■ **WHAT NEEDS TO BE DONE**:
Show each line of the records in which the word "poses" occurs.

[Records excerpted from a collection]
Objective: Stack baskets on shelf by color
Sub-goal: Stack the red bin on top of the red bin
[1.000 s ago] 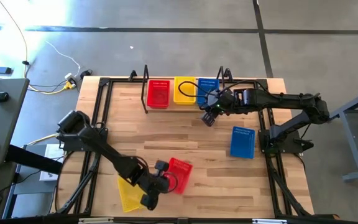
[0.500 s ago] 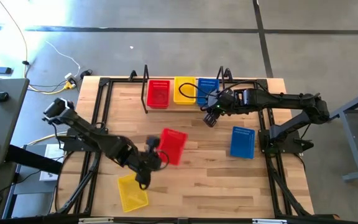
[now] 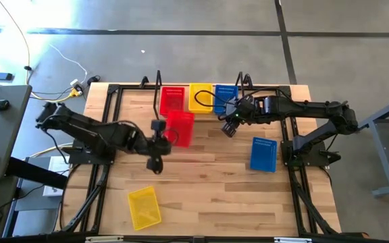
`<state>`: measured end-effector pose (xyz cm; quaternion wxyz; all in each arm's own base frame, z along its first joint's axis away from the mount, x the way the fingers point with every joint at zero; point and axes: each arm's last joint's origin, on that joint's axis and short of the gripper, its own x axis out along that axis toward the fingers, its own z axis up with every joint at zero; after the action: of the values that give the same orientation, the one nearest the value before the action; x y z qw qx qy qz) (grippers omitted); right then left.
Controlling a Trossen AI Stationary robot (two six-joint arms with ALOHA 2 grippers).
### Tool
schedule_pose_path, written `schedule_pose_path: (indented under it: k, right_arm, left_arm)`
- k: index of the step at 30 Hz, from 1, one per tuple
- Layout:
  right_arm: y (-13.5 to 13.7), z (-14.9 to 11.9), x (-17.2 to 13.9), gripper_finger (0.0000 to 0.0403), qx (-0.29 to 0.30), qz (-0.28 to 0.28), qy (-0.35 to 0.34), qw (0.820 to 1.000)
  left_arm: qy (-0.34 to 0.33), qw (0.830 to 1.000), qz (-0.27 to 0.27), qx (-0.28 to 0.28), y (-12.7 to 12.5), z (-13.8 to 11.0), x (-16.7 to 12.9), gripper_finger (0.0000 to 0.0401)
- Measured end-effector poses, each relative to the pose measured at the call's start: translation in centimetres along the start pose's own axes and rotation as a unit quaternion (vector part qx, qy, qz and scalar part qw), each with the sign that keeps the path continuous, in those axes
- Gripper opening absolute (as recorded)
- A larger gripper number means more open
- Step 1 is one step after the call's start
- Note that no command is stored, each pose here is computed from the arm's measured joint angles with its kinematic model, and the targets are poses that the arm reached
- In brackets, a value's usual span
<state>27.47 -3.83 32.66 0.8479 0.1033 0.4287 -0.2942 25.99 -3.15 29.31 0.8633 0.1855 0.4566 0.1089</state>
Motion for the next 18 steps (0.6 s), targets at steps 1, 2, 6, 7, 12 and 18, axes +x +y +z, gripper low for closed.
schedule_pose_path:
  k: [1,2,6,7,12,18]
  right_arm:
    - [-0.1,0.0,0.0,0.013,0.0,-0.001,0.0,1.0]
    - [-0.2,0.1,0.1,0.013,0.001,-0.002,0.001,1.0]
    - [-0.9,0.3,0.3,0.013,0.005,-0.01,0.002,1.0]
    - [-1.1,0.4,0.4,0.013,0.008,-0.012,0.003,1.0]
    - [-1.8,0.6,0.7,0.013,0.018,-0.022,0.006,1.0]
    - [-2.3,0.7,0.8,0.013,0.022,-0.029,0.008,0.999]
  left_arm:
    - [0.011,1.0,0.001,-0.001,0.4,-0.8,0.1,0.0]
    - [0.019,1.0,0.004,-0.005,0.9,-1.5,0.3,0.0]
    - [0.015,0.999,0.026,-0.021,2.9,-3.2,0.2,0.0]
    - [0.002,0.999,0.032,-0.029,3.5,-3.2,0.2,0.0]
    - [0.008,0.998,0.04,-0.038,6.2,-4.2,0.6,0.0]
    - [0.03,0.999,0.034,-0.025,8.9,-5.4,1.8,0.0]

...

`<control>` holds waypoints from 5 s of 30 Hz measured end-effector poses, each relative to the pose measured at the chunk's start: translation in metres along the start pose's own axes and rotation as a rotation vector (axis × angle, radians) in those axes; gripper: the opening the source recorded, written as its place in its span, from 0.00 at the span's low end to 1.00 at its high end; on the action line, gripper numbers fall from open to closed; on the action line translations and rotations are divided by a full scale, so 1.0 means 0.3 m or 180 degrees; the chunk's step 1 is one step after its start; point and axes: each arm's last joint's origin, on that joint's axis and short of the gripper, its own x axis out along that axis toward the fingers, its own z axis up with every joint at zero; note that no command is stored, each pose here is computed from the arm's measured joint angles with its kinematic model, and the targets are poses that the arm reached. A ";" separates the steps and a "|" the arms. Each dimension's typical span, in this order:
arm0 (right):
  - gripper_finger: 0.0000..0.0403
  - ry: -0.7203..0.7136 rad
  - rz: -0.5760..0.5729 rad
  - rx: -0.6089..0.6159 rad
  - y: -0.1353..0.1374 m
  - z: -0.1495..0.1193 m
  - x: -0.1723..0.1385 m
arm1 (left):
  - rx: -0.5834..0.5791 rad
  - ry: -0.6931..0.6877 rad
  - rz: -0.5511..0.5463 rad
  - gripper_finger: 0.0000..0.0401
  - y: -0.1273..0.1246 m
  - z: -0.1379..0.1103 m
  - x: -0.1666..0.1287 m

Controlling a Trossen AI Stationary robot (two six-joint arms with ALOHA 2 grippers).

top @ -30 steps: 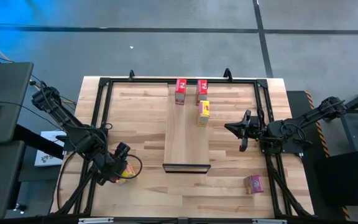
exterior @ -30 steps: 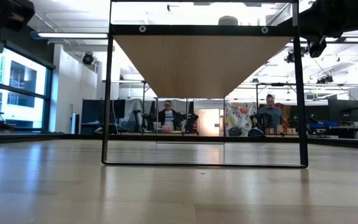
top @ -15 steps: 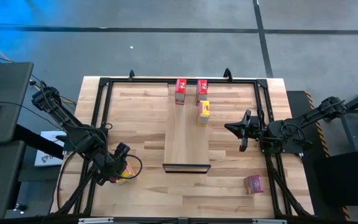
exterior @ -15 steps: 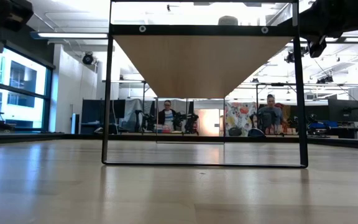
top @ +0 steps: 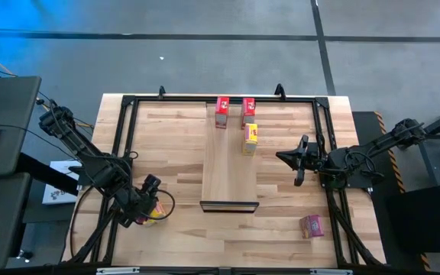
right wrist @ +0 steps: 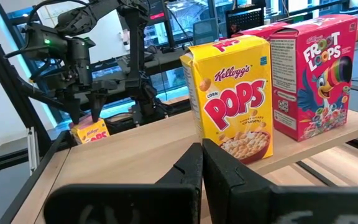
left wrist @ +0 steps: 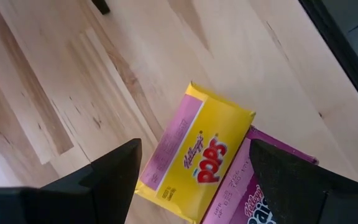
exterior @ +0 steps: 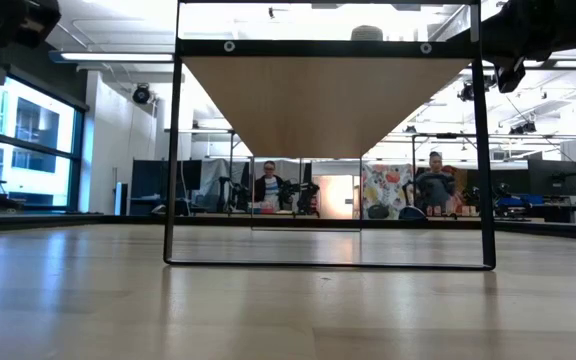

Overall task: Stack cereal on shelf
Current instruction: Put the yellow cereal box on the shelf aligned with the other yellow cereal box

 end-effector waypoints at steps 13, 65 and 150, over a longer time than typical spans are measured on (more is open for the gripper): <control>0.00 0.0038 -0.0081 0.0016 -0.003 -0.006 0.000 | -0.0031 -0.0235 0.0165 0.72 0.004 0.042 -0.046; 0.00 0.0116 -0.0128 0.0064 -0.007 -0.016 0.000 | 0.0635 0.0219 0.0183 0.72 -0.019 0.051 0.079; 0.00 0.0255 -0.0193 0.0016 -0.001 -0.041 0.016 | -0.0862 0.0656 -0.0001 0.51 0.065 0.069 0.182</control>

■ **PROBLEM SOLUTION**:
- Measured end-effector poses, each relative to the pose measured at the call's start: translation in centimetres along the start pose's own axes and rotation as a unit quaternion (vector part qx, qy, qz and scalar part qw), each with the sign that keeps the path continuous, in those axes
- Note that no command is stored, each pose here is computed from the arm's measured joint angles with its kinematic model, and the targets are poses that the arm reached
`<control>` holds waypoints from 5 s of 30 Hz measured end-effector poses, each relative to the pose measured at the chunk's start: translation in metres along the start pose's own axes and rotation as a rotation vector (axis × angle, radians) in those axes; gripper: the opening the source recorded, written as its place in its span, from 0.00 at the span's low end to 1.00 at its high end; on the action line, gripper numbers fall from open to closed; on the action line translations and rotations are divided by a full scale, so 1.0 means 0.3 m or 180 degrees; the chunk's step 1 is one step after its start; point and axes: each arm's last joint's origin, on that joint's axis and short of the gripper, its own x axis out along that axis toward the fingers, its own z axis up with every joint at zero; note that no command is stored, each pose here is computed from the arm's measured joint angles with its kinematic model, and the targets are poses that the arm reached. A ";" separates the steps and a "|" the arms. Each dimension's typical span, in this order:

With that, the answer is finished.